The Great Tax Divide: Maine’s Retail Desert vs. New Hampshire’s Retail Oasis

J. Scott Moody –
April 13, 2011

 

It is well-known that Maine and New Hampshire are polar opposites when it comes to tax policy. Maine has one of the highest tax burdens in the country at 12.6 percent of personal income (6th highest) while New Hampshire has one of the lowest tax burdens at 8.7 percent of personal income (49th highest). These 3.9 percentage points represent one of, if not the, largest tax differentials between any two states in the country and is the basis for “The Great Tax Divide.”

The close geographic proximity of the two states leads to numerous arbitrage opportunities for Mainers to escape their significantly higher tax burden. The most obvious way is through direct cross-border shopping which previous MHPC studies have shown to be occurring up and down the Maine-New Hampshire border.[1] This study builds on this research by utilizing comprehensive retail data from the U.S. Census Bureau over the last 60 years.[2]
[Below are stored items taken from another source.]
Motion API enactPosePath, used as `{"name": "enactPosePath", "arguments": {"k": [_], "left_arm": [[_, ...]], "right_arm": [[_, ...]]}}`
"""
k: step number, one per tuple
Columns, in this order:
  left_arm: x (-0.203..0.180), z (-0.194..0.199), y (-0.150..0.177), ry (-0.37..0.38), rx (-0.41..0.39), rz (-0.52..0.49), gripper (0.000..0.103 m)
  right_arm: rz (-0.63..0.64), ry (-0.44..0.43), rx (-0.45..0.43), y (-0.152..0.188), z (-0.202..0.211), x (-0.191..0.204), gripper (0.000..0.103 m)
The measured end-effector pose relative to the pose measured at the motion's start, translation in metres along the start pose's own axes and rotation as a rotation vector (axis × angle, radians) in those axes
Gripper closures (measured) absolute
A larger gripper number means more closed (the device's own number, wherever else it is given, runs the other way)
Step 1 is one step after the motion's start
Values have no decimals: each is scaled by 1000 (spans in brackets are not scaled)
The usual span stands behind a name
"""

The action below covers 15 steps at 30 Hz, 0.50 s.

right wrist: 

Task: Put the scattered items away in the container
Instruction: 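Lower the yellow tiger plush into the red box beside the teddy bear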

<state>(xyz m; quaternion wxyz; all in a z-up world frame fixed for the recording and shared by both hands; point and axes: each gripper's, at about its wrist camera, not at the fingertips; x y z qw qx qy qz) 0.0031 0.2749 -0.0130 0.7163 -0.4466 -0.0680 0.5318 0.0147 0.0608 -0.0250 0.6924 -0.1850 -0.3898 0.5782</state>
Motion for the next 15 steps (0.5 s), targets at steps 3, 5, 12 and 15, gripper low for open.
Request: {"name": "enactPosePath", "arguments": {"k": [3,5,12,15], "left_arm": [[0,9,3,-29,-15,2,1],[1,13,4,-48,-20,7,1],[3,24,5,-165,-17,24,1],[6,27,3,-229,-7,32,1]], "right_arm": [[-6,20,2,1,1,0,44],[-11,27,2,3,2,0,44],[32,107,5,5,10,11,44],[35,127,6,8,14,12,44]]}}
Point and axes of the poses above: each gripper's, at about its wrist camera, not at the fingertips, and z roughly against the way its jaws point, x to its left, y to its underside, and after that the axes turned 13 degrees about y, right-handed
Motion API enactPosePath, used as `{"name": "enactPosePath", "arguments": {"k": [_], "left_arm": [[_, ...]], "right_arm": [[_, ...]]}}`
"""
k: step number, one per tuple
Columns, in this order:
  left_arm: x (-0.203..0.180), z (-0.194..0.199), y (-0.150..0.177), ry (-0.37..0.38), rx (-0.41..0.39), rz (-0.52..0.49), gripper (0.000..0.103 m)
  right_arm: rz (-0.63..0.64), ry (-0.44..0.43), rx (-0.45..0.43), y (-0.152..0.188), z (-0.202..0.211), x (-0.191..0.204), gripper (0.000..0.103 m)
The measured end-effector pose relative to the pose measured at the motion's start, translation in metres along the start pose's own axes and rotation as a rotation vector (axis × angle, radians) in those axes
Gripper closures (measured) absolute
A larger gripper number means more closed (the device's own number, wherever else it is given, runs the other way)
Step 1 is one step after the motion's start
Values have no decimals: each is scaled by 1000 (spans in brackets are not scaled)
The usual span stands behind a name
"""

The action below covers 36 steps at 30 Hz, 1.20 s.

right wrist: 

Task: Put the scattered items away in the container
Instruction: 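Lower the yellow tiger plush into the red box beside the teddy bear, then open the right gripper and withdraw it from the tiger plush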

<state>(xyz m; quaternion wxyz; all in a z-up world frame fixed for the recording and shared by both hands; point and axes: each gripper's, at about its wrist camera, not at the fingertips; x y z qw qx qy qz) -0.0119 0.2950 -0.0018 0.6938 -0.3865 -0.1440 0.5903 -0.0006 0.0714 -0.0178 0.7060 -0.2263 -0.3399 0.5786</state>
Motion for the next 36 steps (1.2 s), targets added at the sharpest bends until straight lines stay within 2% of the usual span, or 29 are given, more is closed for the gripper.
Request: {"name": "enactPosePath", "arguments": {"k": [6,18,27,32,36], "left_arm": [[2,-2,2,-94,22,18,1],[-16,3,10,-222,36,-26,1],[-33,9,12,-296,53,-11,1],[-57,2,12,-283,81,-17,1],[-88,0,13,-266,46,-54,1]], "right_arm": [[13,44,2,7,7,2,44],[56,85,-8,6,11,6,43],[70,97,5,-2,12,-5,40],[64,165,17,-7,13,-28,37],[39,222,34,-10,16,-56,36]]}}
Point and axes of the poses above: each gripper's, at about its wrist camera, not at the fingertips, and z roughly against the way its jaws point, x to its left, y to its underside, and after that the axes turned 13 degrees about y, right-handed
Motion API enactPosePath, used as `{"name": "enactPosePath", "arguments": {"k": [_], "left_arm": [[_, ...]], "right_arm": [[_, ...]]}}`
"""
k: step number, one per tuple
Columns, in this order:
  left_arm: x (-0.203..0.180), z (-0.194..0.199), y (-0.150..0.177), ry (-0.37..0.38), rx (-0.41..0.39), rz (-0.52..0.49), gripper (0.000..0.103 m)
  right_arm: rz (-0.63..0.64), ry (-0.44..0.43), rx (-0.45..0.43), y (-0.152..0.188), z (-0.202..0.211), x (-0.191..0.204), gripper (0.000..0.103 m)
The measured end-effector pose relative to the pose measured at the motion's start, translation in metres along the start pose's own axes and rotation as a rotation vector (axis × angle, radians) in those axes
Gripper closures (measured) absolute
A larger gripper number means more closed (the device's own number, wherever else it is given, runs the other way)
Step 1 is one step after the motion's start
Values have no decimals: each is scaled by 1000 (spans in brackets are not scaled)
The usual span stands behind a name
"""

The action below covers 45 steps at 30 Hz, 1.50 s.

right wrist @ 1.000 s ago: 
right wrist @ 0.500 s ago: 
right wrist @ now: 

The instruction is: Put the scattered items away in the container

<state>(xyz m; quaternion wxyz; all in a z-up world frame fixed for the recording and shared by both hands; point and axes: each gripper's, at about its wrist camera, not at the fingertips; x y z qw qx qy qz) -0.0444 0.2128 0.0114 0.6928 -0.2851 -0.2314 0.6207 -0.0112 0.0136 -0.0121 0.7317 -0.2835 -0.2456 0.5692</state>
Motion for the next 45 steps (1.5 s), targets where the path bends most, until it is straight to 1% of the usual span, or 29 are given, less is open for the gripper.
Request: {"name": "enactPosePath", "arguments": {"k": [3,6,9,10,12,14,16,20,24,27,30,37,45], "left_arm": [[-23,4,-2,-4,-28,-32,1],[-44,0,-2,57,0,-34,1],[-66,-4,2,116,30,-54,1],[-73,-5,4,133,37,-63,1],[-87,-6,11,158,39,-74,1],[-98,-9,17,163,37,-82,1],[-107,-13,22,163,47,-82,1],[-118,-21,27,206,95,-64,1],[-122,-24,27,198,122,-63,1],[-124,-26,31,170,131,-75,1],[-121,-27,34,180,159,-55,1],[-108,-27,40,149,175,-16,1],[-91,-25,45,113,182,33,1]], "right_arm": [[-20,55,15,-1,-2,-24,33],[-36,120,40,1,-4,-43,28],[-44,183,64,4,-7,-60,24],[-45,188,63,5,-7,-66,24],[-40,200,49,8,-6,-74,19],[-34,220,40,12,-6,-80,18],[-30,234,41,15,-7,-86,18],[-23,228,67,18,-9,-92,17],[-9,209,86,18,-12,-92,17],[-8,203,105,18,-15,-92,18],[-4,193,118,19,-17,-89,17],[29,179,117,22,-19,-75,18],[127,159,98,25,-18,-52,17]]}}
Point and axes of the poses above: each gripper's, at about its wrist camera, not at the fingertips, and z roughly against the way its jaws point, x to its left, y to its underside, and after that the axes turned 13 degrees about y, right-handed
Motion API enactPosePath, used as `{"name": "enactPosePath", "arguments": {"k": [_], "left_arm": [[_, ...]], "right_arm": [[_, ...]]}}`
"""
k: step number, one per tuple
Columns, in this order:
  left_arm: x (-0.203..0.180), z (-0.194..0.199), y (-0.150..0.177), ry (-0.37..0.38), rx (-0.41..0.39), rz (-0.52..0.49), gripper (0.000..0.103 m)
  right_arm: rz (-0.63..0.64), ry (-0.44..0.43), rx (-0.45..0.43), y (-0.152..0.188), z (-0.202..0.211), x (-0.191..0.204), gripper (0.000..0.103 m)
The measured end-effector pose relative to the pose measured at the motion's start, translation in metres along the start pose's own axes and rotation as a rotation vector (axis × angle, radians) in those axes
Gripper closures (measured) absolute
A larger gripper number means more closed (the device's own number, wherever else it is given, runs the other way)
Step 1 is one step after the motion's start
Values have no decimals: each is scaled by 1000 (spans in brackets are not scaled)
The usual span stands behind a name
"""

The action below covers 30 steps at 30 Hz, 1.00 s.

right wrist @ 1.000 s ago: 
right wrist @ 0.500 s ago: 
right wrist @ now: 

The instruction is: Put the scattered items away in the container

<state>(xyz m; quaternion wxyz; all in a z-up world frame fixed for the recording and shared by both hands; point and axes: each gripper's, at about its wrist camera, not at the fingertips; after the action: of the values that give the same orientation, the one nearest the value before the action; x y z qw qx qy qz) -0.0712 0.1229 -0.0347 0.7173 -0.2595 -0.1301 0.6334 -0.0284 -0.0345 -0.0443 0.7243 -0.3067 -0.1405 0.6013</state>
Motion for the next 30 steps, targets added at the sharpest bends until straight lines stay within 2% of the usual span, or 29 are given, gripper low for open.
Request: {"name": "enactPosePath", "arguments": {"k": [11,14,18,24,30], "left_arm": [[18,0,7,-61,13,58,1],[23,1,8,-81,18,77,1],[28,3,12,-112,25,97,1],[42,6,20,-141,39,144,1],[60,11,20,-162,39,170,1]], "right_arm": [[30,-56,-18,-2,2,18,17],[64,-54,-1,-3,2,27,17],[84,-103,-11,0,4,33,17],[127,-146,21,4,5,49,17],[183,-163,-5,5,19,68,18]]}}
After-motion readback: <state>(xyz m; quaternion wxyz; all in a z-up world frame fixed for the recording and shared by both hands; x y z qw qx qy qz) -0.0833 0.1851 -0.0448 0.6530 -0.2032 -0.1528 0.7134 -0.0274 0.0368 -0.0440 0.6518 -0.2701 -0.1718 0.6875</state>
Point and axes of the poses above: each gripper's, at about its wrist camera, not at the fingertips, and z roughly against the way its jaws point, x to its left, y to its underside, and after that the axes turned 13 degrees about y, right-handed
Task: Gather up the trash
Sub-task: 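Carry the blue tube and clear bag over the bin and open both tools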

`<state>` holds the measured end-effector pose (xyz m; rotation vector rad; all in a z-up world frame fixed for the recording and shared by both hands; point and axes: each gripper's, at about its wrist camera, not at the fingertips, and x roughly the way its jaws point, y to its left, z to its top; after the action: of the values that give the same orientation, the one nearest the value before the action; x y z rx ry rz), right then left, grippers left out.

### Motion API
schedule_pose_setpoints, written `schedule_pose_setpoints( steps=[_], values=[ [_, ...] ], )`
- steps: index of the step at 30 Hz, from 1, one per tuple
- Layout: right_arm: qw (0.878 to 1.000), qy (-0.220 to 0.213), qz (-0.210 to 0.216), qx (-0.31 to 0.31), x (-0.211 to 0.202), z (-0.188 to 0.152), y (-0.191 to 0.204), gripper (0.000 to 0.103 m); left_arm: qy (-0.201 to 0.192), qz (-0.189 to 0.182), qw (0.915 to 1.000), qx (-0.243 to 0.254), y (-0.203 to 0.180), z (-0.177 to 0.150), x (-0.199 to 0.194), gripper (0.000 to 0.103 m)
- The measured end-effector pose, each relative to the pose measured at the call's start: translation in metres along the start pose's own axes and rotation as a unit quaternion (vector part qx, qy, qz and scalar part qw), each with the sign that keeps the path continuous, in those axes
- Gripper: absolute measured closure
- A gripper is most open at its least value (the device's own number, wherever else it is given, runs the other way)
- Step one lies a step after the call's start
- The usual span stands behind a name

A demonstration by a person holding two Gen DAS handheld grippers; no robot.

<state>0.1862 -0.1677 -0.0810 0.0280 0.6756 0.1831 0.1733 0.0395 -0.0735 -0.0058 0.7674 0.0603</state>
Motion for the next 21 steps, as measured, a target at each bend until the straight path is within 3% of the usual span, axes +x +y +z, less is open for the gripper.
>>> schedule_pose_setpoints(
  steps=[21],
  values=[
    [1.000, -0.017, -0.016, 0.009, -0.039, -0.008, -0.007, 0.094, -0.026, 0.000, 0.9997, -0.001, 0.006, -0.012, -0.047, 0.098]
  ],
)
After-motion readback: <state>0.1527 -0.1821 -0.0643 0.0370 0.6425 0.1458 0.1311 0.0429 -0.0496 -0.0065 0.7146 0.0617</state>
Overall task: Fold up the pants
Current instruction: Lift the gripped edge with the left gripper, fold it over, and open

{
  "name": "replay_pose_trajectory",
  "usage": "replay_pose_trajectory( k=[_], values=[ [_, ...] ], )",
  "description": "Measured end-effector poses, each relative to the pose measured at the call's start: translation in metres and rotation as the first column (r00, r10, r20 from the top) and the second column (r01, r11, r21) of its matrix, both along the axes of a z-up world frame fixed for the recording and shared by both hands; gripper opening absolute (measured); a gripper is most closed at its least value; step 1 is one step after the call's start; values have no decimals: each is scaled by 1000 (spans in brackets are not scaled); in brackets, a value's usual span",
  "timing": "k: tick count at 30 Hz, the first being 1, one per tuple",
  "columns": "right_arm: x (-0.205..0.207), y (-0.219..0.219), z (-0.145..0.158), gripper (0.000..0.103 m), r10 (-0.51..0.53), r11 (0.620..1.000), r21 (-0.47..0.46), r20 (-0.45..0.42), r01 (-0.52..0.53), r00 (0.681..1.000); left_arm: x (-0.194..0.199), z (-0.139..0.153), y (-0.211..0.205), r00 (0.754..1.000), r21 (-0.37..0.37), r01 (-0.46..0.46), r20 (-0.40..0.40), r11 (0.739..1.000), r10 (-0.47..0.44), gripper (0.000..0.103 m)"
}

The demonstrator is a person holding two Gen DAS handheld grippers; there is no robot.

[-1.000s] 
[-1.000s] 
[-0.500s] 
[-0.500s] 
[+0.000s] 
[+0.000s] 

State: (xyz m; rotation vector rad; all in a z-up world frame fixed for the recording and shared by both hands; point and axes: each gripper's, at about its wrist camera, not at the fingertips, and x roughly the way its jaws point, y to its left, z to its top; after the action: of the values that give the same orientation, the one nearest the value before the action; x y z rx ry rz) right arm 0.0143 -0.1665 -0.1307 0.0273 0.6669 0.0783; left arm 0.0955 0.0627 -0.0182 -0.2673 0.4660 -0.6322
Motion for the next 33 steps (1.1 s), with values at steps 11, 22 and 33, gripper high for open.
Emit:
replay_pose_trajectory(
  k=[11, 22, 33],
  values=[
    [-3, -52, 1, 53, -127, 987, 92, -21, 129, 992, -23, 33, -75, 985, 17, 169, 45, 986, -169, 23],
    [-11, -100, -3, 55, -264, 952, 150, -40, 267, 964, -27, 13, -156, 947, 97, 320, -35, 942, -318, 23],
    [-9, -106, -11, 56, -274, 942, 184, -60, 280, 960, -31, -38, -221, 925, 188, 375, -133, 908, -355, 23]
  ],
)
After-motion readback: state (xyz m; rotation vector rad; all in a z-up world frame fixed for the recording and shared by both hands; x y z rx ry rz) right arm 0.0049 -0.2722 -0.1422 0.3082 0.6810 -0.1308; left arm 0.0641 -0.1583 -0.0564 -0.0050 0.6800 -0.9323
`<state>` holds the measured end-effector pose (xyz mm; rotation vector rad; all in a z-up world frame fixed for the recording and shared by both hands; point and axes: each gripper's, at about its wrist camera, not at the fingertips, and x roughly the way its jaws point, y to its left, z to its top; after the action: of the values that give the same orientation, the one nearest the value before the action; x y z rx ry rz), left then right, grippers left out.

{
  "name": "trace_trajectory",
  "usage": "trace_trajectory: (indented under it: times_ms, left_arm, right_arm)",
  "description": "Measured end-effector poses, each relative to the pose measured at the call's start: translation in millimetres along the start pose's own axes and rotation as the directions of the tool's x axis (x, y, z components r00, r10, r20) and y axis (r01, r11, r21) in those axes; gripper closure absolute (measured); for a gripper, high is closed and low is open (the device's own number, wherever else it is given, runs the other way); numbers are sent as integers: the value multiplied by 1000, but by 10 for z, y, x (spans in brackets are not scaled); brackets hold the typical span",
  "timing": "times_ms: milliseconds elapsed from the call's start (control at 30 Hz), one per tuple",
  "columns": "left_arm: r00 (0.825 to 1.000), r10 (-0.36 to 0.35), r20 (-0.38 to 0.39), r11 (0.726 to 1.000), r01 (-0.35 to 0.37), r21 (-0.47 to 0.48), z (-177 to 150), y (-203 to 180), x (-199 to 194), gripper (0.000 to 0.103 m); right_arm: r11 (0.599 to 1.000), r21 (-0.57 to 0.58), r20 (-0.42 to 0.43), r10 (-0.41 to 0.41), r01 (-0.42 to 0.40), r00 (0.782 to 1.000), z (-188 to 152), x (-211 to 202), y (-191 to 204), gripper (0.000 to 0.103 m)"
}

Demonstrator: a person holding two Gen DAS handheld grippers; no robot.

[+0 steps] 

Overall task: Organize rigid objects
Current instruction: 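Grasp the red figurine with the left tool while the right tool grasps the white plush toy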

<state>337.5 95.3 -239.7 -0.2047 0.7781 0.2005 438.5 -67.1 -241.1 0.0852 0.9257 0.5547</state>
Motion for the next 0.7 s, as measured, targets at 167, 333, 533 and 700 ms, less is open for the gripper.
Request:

More specifically, Mainers are engaging in cross-border shopping in New Hampshire in response to Maine’s higher sales tax, cigarette tax, gasoline tax, bottle tax and alcohol taxes (beer, wine and liquor). Additionally, retailing in New Hampshire was given a significant boost in the early 1990’s when they reformed their tax code instituting the Business Enterprise Tax in place of other job-killing taxes.